About this task >>
Write out the whole listing again so that each line matches the original.

Provided material section start

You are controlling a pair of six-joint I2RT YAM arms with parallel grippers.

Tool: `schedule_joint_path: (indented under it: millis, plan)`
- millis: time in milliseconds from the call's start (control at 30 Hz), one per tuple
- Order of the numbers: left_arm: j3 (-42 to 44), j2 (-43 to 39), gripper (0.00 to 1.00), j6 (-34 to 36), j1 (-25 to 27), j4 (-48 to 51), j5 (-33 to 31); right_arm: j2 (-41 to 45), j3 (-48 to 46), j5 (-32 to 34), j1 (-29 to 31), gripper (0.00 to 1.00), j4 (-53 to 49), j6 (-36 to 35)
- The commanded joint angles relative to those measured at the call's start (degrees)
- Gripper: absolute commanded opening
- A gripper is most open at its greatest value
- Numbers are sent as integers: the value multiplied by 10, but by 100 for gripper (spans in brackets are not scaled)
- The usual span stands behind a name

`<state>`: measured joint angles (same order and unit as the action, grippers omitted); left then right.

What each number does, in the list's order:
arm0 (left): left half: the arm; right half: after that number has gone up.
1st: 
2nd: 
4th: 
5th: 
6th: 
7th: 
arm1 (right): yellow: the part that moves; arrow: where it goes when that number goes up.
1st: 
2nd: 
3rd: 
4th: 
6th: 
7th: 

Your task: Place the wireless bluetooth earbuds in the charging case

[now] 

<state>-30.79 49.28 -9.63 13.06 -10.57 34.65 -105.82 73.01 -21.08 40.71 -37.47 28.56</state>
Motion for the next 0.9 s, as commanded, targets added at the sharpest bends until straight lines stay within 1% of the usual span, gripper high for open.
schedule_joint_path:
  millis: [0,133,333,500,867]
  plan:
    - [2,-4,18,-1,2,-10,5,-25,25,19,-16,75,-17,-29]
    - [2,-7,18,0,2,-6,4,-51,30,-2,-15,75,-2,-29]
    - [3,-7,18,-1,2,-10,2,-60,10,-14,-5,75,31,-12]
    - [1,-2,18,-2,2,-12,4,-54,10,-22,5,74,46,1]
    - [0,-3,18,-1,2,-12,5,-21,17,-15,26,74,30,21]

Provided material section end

Answer box >>
You are controlling a pair of six-joint I2RT YAM arms with parallel grippers.

Tool: `schedule_joint_path: (indented under it: millis, plan)`
- millis: time in milliseconds from the call's start (control at 30 Hz), one per tuple
- Order of the numbers: left_arm: j3 (-42 to 44), j2 (-43 to 39), gripper (0.00 to 1.00), j6 (-34 to 36), j1 (-25 to 27), j4 (-48 to 51), j5 (-33 to 31); right_arm: j2 (-41 to 45), j3 (-48 to 46), j5 (-32 to 34), j1 (-29 to 31), gripper (0.00 to 1.00), j4 (-53 to 49), j6 (-36 to 35)
- The commanded joint angles relative to those measured at the call's start (degrees)
- Gripper: absolute commanded opening
- A gripper is most open at its greatest value
- Numbers are sent as integers: the value multiplied by 10, but by 100 for gripper (spans in brackets are not scaled)
- The usual span stands behind a name

`<state>`: measured joint angles (same order and unit as the action, grippers omitted); left then right.

What each number does, in the list's order:
arm0 (left): left half: the arm; right half: after that number has gone up.
1st: 
2nd: 
4th: 
5th: 
6th: 
7th: 
arm1 (right): yellow: the part that moves; arrow: where it goes when that number goes up.
1st: 
2nd: 
3rd: 
4th: 
6th: 
7th: 

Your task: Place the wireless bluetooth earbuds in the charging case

[now] 

<state>-30.79 49.28 -9.63 13.06 -10.57 34.65 -105.82 73.01 -21.08 40.71 -37.47 28.56</state>
Motion for the next 0.9 s, as commanded, targets added at the sharpest bends until straight lines stay within 1% of the usual span, gripper high for open.
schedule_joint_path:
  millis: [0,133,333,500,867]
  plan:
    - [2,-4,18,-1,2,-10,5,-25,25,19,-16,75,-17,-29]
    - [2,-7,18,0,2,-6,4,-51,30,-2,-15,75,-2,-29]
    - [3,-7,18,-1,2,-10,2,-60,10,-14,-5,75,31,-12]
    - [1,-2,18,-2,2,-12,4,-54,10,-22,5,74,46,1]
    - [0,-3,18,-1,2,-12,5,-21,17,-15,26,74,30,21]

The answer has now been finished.